Handelspolitik

Schwellenländer unter Druck – Droht altbekanntes US-Rezessionsmuster?

Die Angst vor einer US-Rezession sorgt auch an den Börsen der Schwellenländer für wachsende Nervosität. Historisch betrachtet trafen US-Krisen diese Börsen in der Regel hart – auch dieses Mal?

Jürgen Büttner,
Schwellenländer gekennzeichnet auf einer Weltkarte
Schwellenländer gekennzeichnet auf einer Weltkarte © AdobeStock

Die Kombination aus US-Zollpolitik und Rezessionssorgen versetzt auch Schwellenländerbörsen in Unruhe. Der MSCI Emerging Markets (EM) Index verlor seit der von US-Präsident Donald Trump Anfang April gestarteten Zollerhöhungsoffensive in der Spitze 10,6%. Doch trotz dieses bereits spürbaren Rückschlags zeigt ein Blick in die Vergangenheit: In früheren US-Bärenmärkten stand den Schwellenländern oft noch Schlimmeres bevor.

Erfahrungsgemäß verteilt sich der Kursdruck bei einer schrumpfenden US-Konjunktur ungleich auf die globalen Aktienmärkte. Schwellenländeraktien zeigten dabei in früheren US-Rezessionen unterschiedliche Anfälligkeit: Seit 1990 büßte der MSCI EM in US-Rezessionen im Median 26 % ein – beim S&P 500 lagen die Verluste bei 30 %. Zyklischere Regionen wie Nordasien und Osteuropa verzeichneten sogar Verluste von 30% bzw. 36%, während China und der ASEAN-Raum mit Rückgängen von 15% bis 20% stabiler waren, aber ebenfalls eine Abwärtstendenz aufwiesen.
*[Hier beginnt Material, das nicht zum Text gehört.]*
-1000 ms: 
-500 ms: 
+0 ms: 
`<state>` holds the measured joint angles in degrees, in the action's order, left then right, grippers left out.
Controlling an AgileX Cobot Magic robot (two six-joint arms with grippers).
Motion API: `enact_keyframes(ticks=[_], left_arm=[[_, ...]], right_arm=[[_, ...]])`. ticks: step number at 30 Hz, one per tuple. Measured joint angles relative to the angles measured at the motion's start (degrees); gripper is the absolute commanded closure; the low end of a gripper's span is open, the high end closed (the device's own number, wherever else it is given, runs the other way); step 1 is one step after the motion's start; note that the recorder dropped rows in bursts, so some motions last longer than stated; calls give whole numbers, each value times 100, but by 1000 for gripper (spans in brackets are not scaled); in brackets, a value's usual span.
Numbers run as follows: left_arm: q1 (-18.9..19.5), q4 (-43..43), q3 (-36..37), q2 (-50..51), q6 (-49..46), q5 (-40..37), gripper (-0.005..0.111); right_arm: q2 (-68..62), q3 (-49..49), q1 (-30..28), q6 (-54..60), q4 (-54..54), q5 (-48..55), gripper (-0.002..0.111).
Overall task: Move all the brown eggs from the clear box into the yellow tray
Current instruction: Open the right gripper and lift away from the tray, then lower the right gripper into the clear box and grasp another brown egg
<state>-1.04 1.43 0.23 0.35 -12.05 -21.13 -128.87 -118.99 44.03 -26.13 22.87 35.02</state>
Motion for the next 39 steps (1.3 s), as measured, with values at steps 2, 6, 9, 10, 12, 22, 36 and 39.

Vergleicht man dies mit der aktuellen Marktsituation, so fällt auf: Die bisherigen Verluste seit dem 2. April betrugen weniger als die Hälfte dessen, was in klassischen US-Bärenmärkten typisch war. Auch bei den Gewinnschätzungen sieht es bislang harmlos aus. Während in früheren Rezessionsphasen die Gewinnschätzungen (EPS) für den MSCI EM im Median um 21% sanken, gab es in diesem Jahr bisher nur minimale Anpassungen von 0,4%. Dies deutet an, dass die Risiken noch nicht vollständig eingepreist sein könnten.

Noch keine echten Krisenbewertungen

Gleiches gilt im Negativszenario für die Bewertungen: Mit einem KGV von 11,2 auf Sicht der nächsten zwölf Monate liegt der MSCI EM Index im langjährigen Mittel. Früher wurden in Rezessionen aber teils deutlich tiefere Bewertungsniveaus erreicht – die geschätzte KGV-Spanne lag zwischen 6,9 und 11,1. Anleger, die jetzt einsteigen, setzen also auf die Hoffnung, dass es diesmal nicht so schlimm kommt oder eine US-Rezession ausbleibt.

Hoffnung ist mit Blick auf die Ausgangslage in den Schwellenländern selbst nicht ganz unbegründet. Goldman Sachs weist jedenfalls auf einige Unterschiede zu früheren Krisen hin: Das Engagement institutioneller Investoren in Schwellenländern ist gering, was Spielraum für Mittelzuflüsse lässt. Auch der im Gegensatz zu früheren Krisen diesmal schwächere US-Dollar helfe Schwellenmärkten, und auf lokale Märkte vor Ort ausgerichtete Unternehmen mit stabilen Bilanzen gelten als weniger anfällig.

Fakt ist aber auch, dass sich all dies noch nicht in den Kursen niedergeschlagen hat. Der MSCI EM notiert derzeit auf einem erstmals bereits 2007 erreichten Niveau. Von einem Aufbruch in eine neue Phase robuster EM-Performance ist also noch wenig zu sehen. Es erscheint daher ratsam, aggressive Wetten auf Schwellenländeraktien zurückzustellen, bis sich die Rezessionsgefahr in den USA wieder gelegt hat. Gezielte Engagements in EM-Aktien mit überzeugender Langfrist-Story und vernünftiger Bewertung schließt dies aber nicht aus.